* [INSTRUCTIONS FOR THE TASK]: The output should consist solely of the line containing "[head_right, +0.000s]" and the lines that follow it through the end of the data below.

* [DATA BLOCK]:
---
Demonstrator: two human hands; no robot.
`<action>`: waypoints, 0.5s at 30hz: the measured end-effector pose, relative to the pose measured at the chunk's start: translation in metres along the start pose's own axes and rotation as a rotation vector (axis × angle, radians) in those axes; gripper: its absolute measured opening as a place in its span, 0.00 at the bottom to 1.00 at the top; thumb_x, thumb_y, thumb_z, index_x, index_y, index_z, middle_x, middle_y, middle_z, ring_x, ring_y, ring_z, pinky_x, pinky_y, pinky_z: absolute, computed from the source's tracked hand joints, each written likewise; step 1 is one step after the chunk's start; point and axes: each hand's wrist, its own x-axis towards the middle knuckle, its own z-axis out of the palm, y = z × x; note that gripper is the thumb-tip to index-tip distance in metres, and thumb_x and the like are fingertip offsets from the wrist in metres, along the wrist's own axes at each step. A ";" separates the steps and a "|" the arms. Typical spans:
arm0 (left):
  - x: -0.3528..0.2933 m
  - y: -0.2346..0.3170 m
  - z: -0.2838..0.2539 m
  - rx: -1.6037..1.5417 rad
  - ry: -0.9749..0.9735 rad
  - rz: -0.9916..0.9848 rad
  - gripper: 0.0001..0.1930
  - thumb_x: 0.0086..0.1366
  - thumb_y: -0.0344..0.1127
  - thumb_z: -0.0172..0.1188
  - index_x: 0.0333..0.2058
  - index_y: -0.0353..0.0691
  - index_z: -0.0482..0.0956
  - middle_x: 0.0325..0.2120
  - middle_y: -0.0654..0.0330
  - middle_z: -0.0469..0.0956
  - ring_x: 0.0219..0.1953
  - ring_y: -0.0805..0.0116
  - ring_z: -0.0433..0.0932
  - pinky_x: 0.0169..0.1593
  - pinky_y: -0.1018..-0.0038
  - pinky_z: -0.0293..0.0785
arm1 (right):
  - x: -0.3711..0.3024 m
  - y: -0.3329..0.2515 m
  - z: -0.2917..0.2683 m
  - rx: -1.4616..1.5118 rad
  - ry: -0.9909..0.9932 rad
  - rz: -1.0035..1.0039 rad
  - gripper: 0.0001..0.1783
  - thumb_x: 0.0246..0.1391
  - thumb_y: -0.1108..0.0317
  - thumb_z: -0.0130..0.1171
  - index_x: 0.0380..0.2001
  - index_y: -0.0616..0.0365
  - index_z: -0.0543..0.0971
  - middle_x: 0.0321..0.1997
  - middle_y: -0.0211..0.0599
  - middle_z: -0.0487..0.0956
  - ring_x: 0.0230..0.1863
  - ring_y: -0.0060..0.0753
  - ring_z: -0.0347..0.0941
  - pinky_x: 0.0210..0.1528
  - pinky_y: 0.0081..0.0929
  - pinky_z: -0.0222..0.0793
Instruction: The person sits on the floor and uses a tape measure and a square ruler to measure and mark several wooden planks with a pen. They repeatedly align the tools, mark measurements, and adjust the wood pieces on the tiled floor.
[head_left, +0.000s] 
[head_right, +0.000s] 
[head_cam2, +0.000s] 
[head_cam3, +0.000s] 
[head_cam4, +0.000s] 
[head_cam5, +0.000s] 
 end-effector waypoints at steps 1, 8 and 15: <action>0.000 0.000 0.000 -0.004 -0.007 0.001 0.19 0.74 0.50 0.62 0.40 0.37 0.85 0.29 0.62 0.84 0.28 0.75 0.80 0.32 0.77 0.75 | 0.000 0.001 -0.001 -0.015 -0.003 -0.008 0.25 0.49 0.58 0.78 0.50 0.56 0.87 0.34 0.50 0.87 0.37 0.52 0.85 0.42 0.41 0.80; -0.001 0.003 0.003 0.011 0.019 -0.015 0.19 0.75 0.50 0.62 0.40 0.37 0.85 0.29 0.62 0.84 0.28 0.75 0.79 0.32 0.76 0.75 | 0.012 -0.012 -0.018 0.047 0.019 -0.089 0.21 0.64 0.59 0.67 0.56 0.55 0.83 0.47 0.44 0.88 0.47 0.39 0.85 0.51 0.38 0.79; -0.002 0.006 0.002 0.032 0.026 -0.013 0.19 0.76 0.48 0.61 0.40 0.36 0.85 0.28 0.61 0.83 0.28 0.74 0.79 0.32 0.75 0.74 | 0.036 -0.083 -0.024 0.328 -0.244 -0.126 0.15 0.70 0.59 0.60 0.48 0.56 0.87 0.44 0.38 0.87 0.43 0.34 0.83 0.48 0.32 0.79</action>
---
* [TASK RESULT]:
[head_right, +0.000s] 
[head_cam2, +0.000s] 
[head_cam3, +0.000s] 
[head_cam4, +0.000s] 
[head_cam5, +0.000s] 
 end-effector waypoints at steps 1, 8 and 15: <action>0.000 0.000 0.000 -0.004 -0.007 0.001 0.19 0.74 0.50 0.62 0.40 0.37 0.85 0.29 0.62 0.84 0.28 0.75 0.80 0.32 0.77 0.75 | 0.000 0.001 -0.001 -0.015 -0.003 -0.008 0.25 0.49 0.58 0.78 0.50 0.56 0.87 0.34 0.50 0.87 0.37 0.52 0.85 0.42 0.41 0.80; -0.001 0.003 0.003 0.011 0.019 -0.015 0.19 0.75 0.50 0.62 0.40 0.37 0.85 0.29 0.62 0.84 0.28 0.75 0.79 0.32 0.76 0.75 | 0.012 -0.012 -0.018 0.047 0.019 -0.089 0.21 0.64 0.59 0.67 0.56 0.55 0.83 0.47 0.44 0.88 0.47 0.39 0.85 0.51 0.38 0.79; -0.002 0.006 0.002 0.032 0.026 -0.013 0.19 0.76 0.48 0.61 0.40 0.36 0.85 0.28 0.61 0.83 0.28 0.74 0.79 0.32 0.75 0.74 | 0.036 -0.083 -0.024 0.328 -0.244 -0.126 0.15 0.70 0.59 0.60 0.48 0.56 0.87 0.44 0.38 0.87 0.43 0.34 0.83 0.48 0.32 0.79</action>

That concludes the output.